"No, my darling! Priceless as your love is to me I will not buy it by concealment. I will not sully your ears with the details of my life. God forbid I should! but it is only due to you to know that I did give both these women the love-tokens they brought you. Love! It is desecration of the name, but I knew none better then! Three years ago, Bluette Lemaire first appeared at the Odéon. She is illiterate, coarse, heartless, but she was handsome, and she drew me to the coulisses. I was infatuated with her, though her ignorance and vulgarity constantly grated against all my tastes. One night at her petit souper I drank more Sillery than was wise. I have a stronger head than most men: perhaps there was some other stimulant in it; at any rate, she who was then poor, and is always avaricious, got from me a promise to marry her, or to pay twenty thousand francs. Three months after I gave it I cared no more for her than for my old glove. France is too wise to have Breach of Promise cases, and give money to coarse and vengeful women for their pretended broken hearts; but I had no incentive to create a scene by breaking with her, and so she kept the promise in her hands. What Pauline de Mélusine is, you can judge. Twelve months ago I met her at Vichy; the love she gave me, and the love I vowed her, were of equal value—the love of Paris boudoirs. That I sent her that picture only two days ago, is, of course, false. On my word, as a man of honor, since the moment I felt your influence upon me I have shunned her. Now, my own love, you know the truth. Will you send me from you, or will you still love and still forgive?"

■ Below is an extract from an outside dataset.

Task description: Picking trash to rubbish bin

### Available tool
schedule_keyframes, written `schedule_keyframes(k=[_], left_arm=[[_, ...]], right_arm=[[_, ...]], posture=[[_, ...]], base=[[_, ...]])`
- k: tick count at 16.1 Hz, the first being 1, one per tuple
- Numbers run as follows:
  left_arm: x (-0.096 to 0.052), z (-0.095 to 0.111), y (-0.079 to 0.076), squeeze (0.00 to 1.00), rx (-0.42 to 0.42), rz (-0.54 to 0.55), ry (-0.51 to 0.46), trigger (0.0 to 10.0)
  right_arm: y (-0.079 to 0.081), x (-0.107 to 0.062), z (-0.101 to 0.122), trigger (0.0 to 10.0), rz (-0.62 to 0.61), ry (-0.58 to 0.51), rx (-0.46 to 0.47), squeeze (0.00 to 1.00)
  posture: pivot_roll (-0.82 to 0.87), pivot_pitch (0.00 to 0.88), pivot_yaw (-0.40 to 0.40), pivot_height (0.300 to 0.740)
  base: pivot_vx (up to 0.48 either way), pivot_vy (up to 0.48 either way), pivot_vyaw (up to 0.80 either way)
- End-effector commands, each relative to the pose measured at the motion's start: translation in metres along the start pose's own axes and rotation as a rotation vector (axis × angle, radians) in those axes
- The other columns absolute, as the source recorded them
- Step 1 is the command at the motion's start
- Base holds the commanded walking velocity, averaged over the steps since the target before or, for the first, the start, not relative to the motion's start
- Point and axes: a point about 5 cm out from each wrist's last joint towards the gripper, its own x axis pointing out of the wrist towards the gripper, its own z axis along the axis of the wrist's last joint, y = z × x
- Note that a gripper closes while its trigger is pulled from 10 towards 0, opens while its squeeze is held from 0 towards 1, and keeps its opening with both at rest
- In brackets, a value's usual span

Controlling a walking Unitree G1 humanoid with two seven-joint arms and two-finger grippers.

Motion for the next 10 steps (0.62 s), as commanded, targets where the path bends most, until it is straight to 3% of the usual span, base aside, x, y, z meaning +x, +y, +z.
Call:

In an agony of suspense he bent his head to listen for her answer. Tears rained down her cheeks as she put her arms round his neck, and whispered:
"Why ask? Are you not all the world to me? I should love you little if I condemned you for any errors of your past. I know your warm and noble heart, and I trust to it without a fear. There is no doubt between us now!"
Oh, my prudent and conventional young ladies, standing ready to accuse my poor little Nina, are you any wiser in your generation? You who have had all nature taken out of you by "finishing," whose heads are crammed with "society's" laws, and whose affections are measured out by rule, who would have been cold, and dignified, and read Ernest a severe lesson, and sent him back hopeless and hardened to go ten times worse than he had gone before—believe me, that impulse points truer than "the world," and that the dictates of the heart are better than the regulations of society. Take my word for it, that love will do more for a man than lectures; and faith in him be more likely to keep him straight than all your moralising; and before you judge him severely for having drunk a little too deep of the Sillery of life, remember that his temptations are not your temptations, nor his ways your ways, and be gentle to dangers which society and custom keep out of your own path. The stern thorn crows you offer to us when we are inclined to ask your absolution, are not the right means to win us from the rose wreaths of our bacchanalia.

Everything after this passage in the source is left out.